As if one Houdini in the End of the Rainbow Valley wasn’t enough, we have two. Our 80+ pound rescue dog, Balto isn’t the only one who can escape wire crates…

You see for the past couple of weeks my newly potted flower pots have been torn up with the annuals strewn all around and root balls severed. The barn cats have been hanging around up at the house now that they discovered comfy cushioned chairs on our front porch and a good place to also bird watch at our main feeder.

Natureman was kind enough to set up the live animal trap baiting it with cat food and sure enough the trap would be triggered the next morning , food gone and no creature inside. One morning I discovered Blanca, our black cat inside and another morning it was Bebe, her sibling. With a live trap for those with no experience with trapping, the animal isn’t hurt and it’s easy to catch and release.

But the barn cats don’t need to dig in pots so the perpetrator was still out there… You see the orioles jam bowls on the top of the feeder were either toppled/ broken during the week’s time. One morning when Natureman inquired about the trap, I looked at him funny and asked where he had moved the trap. His response was, he hadn’t. The cage was at the bottom of the hill with no critter inside. This critter was an escape artist. Houdini #2.

Natureman anchored it in place. Yet, the food ended up gone and the cage triggered with no captive. The cage must be broken and even after being tinkered with, no critter the next couple of nights. After hearing some commotion and turning on the porch ligh there shimmering up the birdfeeder was the culprit, the sneaky raccoon.

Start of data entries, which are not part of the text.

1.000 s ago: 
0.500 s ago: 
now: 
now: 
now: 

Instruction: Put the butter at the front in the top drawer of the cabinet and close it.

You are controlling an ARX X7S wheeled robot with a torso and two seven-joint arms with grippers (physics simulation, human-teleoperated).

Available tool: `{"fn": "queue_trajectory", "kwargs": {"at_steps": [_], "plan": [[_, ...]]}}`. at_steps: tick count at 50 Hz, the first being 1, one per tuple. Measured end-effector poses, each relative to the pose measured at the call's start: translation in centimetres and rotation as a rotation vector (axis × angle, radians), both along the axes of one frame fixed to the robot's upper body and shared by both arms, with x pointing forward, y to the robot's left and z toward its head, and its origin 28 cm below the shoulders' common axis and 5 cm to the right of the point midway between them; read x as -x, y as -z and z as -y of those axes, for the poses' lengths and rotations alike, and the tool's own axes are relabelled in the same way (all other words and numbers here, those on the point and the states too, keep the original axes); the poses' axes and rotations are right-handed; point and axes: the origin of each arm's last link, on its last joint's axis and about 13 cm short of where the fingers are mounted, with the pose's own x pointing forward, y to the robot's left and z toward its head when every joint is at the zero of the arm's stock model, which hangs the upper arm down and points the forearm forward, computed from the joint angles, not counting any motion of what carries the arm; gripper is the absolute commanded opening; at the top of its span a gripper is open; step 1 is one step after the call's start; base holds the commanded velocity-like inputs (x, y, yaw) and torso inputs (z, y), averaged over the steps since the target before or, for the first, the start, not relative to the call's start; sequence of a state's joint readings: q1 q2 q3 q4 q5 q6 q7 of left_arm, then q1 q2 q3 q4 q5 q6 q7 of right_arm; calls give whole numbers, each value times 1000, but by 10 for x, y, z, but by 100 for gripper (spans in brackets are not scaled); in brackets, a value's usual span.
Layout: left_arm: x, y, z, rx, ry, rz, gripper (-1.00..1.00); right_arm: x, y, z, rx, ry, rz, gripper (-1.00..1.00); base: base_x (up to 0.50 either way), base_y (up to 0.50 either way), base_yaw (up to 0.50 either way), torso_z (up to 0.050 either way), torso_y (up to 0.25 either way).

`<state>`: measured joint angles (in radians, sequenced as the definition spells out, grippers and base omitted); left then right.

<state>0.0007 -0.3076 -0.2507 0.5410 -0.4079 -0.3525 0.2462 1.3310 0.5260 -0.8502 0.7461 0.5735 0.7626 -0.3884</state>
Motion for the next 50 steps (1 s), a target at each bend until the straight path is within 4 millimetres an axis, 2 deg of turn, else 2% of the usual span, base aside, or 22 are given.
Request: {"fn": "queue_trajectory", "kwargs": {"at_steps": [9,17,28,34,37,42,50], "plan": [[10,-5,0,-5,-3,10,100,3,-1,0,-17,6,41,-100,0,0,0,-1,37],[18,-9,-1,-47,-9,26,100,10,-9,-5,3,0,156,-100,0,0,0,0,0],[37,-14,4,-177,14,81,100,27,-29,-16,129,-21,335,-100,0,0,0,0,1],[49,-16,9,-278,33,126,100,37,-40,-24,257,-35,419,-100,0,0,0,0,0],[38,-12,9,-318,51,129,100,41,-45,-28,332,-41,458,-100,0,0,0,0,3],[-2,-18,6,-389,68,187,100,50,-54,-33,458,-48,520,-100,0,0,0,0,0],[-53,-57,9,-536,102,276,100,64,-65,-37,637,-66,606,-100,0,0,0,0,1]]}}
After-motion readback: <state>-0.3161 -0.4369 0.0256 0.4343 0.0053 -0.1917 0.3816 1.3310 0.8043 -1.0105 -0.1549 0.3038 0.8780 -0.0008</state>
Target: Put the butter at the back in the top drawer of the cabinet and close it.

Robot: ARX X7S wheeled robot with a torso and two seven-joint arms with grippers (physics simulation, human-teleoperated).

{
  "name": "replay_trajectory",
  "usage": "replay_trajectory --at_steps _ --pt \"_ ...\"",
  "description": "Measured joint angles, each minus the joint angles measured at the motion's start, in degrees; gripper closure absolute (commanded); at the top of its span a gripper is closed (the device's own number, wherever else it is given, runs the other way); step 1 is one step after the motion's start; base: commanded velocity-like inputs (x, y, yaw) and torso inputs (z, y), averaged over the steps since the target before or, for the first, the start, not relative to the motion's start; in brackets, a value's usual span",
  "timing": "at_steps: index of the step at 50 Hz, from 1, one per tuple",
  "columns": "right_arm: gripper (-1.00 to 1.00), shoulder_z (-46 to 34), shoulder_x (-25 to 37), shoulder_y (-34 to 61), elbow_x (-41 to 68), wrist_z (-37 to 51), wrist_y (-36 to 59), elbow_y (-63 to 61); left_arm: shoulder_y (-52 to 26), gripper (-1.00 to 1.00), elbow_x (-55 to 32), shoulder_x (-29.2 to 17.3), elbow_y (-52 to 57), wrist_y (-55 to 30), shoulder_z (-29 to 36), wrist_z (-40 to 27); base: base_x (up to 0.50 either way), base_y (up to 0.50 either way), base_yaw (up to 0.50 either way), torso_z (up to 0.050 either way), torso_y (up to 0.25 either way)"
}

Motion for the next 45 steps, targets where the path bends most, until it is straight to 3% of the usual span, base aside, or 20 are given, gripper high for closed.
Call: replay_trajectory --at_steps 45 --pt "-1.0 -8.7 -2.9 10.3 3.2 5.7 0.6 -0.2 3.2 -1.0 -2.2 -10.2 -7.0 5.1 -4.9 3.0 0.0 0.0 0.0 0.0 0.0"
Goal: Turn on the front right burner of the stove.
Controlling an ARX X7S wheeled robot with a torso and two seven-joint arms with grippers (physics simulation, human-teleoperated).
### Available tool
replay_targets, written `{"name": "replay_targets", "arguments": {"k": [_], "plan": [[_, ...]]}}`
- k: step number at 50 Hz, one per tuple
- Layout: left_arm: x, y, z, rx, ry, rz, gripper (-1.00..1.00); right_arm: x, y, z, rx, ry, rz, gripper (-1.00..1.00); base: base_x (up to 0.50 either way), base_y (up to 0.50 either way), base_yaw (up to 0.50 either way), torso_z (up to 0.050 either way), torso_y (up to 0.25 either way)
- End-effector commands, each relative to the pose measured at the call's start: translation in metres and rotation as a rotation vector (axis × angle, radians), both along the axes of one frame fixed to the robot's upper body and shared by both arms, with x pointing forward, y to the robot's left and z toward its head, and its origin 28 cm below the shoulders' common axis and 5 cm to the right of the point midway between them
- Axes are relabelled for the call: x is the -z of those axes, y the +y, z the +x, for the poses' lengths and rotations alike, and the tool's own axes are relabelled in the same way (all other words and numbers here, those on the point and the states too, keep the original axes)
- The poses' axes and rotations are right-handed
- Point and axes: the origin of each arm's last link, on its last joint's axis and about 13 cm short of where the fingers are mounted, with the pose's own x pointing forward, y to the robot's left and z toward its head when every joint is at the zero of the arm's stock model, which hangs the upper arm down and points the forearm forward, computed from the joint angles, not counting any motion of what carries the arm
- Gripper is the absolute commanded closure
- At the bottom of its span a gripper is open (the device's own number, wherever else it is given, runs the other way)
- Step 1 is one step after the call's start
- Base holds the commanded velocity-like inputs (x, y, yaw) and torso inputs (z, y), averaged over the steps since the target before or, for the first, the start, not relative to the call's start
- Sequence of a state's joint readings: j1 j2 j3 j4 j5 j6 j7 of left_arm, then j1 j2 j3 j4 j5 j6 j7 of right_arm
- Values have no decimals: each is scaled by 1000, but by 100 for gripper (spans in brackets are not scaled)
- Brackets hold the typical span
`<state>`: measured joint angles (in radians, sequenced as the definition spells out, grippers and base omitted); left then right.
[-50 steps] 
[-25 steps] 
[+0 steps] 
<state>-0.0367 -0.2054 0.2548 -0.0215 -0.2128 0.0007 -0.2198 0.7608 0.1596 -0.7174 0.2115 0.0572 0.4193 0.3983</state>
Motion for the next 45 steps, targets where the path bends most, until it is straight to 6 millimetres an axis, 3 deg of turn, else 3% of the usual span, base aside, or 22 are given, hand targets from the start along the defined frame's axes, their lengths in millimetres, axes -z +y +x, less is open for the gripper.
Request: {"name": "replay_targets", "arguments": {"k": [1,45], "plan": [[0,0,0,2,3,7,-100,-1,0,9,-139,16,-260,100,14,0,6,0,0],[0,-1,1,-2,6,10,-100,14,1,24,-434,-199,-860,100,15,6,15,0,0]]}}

It was time to invest in a new trap so we spent the big bucks and invested in a new one. Yesterday the food was gone and when I went to collect eggs, a chicken was dead.

Plants are one thing, but don’t bother our girls. This meant war. Two traps, a large and a smaller one were baited with grape jelly. When I awoke early this am and flipped on the porch light, off scurried the cats and in front of me only the large trap sitting there, food gone and the little trap sprung down the hill. Nada, nothing, bupkas.

Ticked, I couldn’t sleep. So I did my morning puzzle and Balto who usually is a champion sleeper became very attentive at the front porch. “What, you need to go out, buddy?” There was something grabbing his attention. The bait bowls were empty so what was the deal, the large trap was sprung.

Looks like we caught Houdini #2.

4 thoughts on “HOUDINIs ABOUND

  1. So funny we have been going through this same thing too. Live trap, no critter and trap far from the original place. Raccoons who ate a chicken and last year many of our cantaloupes and water melons. We have a trap just like the one you pictured. My husband has built his own live traps from wire and wood for years. He builds them in several sizes. Our daughter is using our wire trap right now – trying to catch a raccoon that has killed one of her chickens and wounded another. It’s as if you wrote our story in this post. I had to laugh.


  2. Hope your daughter catches their Houdini. Last summer we caught and relocated 2 possums and 6 raccoons, We had a weasel wipe out our entire flock one year. We reinforced the coop after that… Looks like Houdini may have relatives…


  3. So where will you take the escape artist?
    To a nice resort where he can fish and swim and have a lot of tourists who want to see nature. Actually capturing and transporting is frowned upon.


    1. Houdini #2 who weighed in at about 25+ lbs. has now gone to the resort near the River about 11 miles from here in the End of the Rainbow Valley. We realize raccoons are territorial and I’m sure that resort is booked but we do not own firearms. 10 miles is the the radius at which a raccoon can find his way back home.